Thanks @everythingfunctional for the thorough response, I really appreciate it. I’ll let @kkifonidis to address the points, as he will be able to give the best answer.

@FortranFan you are quoting some wrong example. Here is the code for your simple sum using the OO-based generics:

What don’t you like on it? It’s as simple as it can get!

1 Like

@certik ,

You will notice the example only works with data of rank-1.

At this stage, rank genericity shall be a basic requirement, not a problem to be resolved later.

3 Likes

@FortranFan got it — you want the generics to handle any rank easily. Do you have some example how one could write the sum function that is rank agnostic? The problem becomes with the loop and indexing.

1 Like

The fortran intrinsic function sum() is rank generic, so it is already in f90 recognized that this is a useful feature. This is one of the features that programmers have heretofore not been able to exploit. I hope a good solution is found for programmers to provide this feature.
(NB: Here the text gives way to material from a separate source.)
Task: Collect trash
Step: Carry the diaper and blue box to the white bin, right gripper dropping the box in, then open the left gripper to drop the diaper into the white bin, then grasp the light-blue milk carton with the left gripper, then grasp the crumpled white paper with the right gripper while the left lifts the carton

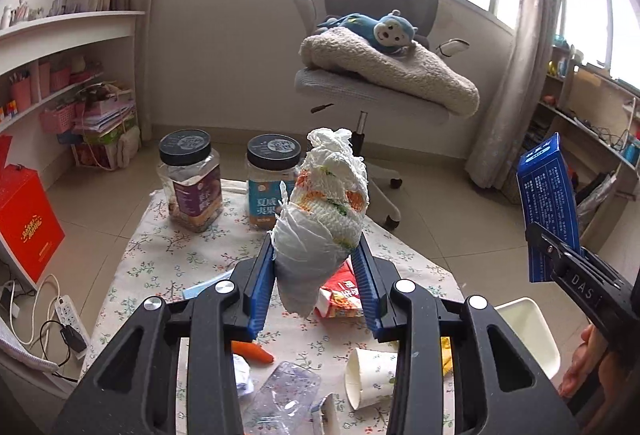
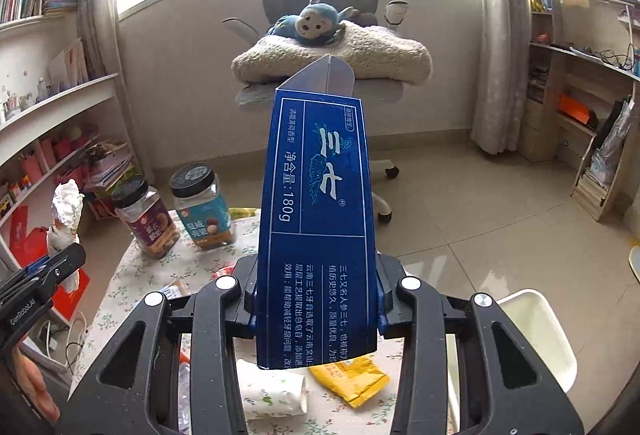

No doubt this is a useful feature from the usage perspective. My question is for ideas how to write such a generic function, especially with the dim attribute which requires a special loop structure. It’s not trivial. The committee has proposed some ideas and papers for “rank agnostic” indexing and loops, but it doesn’t look simple to me.

@certik,

Please note the other thread suggesting a design based on KART semantics. That’s what I would recommend. Using notional syntax, the solution will be as follows:

module m
   use, intrinsic :: iso_c_binding, only : c_loc, c_f_pointer
   generic, entity :: E0
      type => intrinsic_numeric
      rank => 0  !<-- notional syntax for rank-0
   end generic
   generic, entity :: E1
      type => intrinsic_numeric
      rank => 1  !<-- notional syntax for rank-1
   end generic
   generic, entity :: E
      type => intrinsic_numeric
      rank => *  !<-- notional syntax for any supported rank
   end generic
contains   
   function sum<E,E1,E2>( a ) result(r)
      <E>, intent(in), target :: a
      <E0> :: r
      ! Local variables
      <E1>, pointer :: x
      integer :: i
      call c_f_pointer( cptr=c_loc(a), fptr=x, shape=[ size(a) ] )
      r = NIL
      do i = 1, size( a )
         r = r + x(i)
      end do
   end function 
end module 

I would not consider this type of solution very elegant or adding any expressiveness to the language. This type of thing can already be done with equivalence or any other method to trick the compiler into letting you access your N-dimensional variable as a 1-D variable with the same total elements. In fact, I think a simple procedure with dummy arguments x(*) and n will already work like this. At that point you only require being generic on type, so I would argue that this style solution for “an algorithm that is rank agnostic” isn’t actually adding anything new. There is nothing about this code that actually works with the dimensionality of the input.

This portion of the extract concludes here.